The Japanese carmaker has seen its share price rise despite downgrading its revenue expectations for the current fiscal year …
The WSJ also notes that the company has strongly hinted it would be open to a deal.
Nissan is the latest car maker to signal its openness to a deal. As technology transforms the auto industry, “we need to take new initiatives” and “work with companies that are knowledgeable, with good experience, through partnership and collaboration,” said Chief Executive Officer Makoto Uchida on Tuesday. This was in response to a question about his willingness to partner with Apple at a press conference to discuss the Japanese car maker’s quarterly results […]
Nissan stock has rallied in recent days. There was little in its quarterly results to justify the excitement: The company’s turnaround is moving forward, but it nonetheless downgraded its revenue expectations for its fiscal year through March, noting the global semiconductor shortage.
Yet Nissan, among the Japanese auto makers, is “the most likely candidate to be in serious discussions with Apple,” according to Mio Kato, an equity analyst who publishes on the Smartkarma research platform. Having overexpanded in the U.S. in recent years, Nissan has spare capacity to fill.
To be fair, it’s not the first time Nissan has been in the frame – CNN listed it among the possibilities a couple of days ago – but the CEO’s remarks have pushed it higher in the rumor stakes.

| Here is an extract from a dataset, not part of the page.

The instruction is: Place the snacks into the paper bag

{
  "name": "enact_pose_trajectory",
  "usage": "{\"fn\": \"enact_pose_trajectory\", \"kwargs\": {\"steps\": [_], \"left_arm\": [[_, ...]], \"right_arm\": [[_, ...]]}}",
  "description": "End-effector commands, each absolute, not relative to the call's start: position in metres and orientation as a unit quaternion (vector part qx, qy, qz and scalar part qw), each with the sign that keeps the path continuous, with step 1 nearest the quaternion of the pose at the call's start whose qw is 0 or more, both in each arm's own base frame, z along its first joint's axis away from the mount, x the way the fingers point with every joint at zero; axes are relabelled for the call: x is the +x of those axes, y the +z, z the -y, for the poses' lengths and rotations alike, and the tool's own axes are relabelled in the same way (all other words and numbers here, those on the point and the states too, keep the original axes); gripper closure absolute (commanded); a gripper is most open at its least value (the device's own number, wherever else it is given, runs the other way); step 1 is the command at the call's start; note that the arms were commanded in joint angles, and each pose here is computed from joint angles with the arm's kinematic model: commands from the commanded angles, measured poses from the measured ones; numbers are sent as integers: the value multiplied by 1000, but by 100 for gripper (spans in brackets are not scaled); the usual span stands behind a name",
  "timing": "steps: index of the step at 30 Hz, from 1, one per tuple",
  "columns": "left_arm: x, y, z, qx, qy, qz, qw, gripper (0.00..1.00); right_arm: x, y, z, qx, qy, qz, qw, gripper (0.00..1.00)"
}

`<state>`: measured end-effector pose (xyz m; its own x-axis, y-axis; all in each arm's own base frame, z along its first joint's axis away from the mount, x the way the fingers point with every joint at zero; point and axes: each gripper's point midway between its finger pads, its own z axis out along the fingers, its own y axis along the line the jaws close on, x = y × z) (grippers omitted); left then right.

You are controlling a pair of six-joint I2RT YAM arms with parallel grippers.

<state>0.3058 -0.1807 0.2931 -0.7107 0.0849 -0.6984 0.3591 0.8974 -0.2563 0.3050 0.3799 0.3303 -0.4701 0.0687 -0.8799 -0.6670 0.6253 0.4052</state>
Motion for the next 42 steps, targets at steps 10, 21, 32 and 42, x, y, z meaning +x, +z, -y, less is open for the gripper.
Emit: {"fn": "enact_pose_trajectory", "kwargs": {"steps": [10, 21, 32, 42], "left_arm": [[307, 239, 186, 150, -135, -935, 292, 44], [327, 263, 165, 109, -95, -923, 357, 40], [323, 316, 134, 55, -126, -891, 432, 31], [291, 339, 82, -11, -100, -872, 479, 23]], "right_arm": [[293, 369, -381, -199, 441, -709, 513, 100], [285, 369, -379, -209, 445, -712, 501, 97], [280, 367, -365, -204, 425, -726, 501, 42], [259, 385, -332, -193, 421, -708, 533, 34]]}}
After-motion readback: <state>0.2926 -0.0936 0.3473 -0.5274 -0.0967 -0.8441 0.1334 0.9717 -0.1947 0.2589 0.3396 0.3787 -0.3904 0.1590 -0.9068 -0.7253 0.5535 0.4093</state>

The paper last month cautioned against investors getting too caught up in the Apple Car hype. Not only can the most strongly of rumored deals come to absolutely nothing, but it’s unlikely that it would be a particularly profitable business from whichever car manufacturer does get the contract.
For all the glamour—and potential manufacturing volumes—of being associated with an Apple-branded car, the almost $15 billion gain in Hyundai’s market value since Thursday’s close is hard to justify. Besides the risks that the talks come to nothing, or that any project drains cash for longer than expected, contract manufacturing isn’t an especially attractive business.
Canadian supplier Magna International, which is also seen as a potential partner for Apple, assembles vehicles under other brands, notably the Jaguar I-Pace, an all-electric sport-utility vehicle. The activity hasn’t been very profitable. Magna’s “complete vehicles” division reported operating margins of 2.1% and 1.1% in 2019 and 2018, respectively, lower than at its parts businesses.